### What this task involves:
When you reach the line with "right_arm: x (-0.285" in the listing below, transcribe it and each line after it up to and including the line with "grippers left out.", exactly and with nothing else.

Source material Start Marker

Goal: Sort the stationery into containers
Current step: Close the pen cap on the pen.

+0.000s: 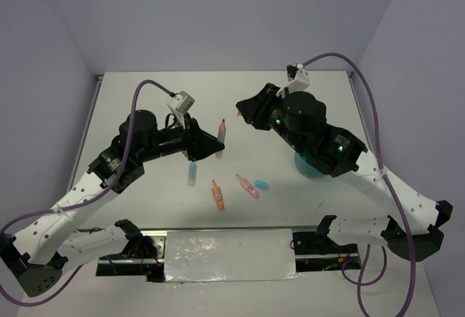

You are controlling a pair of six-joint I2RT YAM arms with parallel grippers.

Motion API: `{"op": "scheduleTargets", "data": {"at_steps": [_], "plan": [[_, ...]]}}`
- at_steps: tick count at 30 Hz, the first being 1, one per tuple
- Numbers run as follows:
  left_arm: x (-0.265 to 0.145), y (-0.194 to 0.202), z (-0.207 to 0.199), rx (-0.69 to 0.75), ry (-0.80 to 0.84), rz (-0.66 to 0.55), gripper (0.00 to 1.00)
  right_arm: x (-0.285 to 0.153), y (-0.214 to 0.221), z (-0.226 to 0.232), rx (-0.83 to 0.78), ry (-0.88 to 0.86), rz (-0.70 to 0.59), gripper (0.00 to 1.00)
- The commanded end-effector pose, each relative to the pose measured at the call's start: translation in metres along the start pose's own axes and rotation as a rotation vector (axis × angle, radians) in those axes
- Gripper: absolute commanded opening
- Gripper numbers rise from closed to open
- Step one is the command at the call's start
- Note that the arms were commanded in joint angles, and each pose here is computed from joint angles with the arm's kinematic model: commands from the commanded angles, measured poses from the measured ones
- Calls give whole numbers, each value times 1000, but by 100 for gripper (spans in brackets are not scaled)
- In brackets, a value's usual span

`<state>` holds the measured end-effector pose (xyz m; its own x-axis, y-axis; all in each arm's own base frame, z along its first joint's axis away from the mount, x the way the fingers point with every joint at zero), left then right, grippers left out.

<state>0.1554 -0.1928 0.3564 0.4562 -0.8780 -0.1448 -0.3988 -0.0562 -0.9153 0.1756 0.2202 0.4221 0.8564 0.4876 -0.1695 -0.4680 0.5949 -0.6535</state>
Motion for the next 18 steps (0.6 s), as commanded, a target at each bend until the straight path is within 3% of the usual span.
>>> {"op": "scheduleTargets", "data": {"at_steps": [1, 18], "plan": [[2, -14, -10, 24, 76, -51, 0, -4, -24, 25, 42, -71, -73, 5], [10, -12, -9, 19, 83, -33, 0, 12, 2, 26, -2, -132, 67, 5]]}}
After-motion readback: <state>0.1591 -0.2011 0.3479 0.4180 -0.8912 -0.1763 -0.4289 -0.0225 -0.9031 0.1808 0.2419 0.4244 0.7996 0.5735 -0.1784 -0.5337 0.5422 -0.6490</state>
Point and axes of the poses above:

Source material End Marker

### Answer to the problem:
  right_arm: x (-0.285 to 0.153), y (-0.214 to 0.221), z (-0.226 to 0.232), rx (-0.83 to 0.78), ry (-0.88 to 0.86), rz (-0.70 to 0.59), gripper (0.00 to 1.00)
- The commanded end-effector pose, each relative to the pose measured at the call's start: translation in metres along the start pose's own axes and rotation as a rotation vector (axis × angle, radians) in those axes
- Gripper: absolute commanded opening
- Gripper numbers rise from closed to open
- Step one is the command at the call's start
- Note that the arms were commanded in joint angles, and each pose here is computed from joint angles with the arm's kinematic model: commands from the commanded angles, measured poses from the measured ones
- Calls give whole numbers, each value times 1000, but by 100 for gripper (spans in brackets are not scaled)
- In brackets, a value's usual span

`<state>` holds the measured end-effector pose (xyz m; its own x-axis, y-axis; all in each arm's own base frame, z along its first joint's axis away from the mount, x the way the fingers point with every joint at zero), left then right, grippers left out.

With that, the exercise is finished.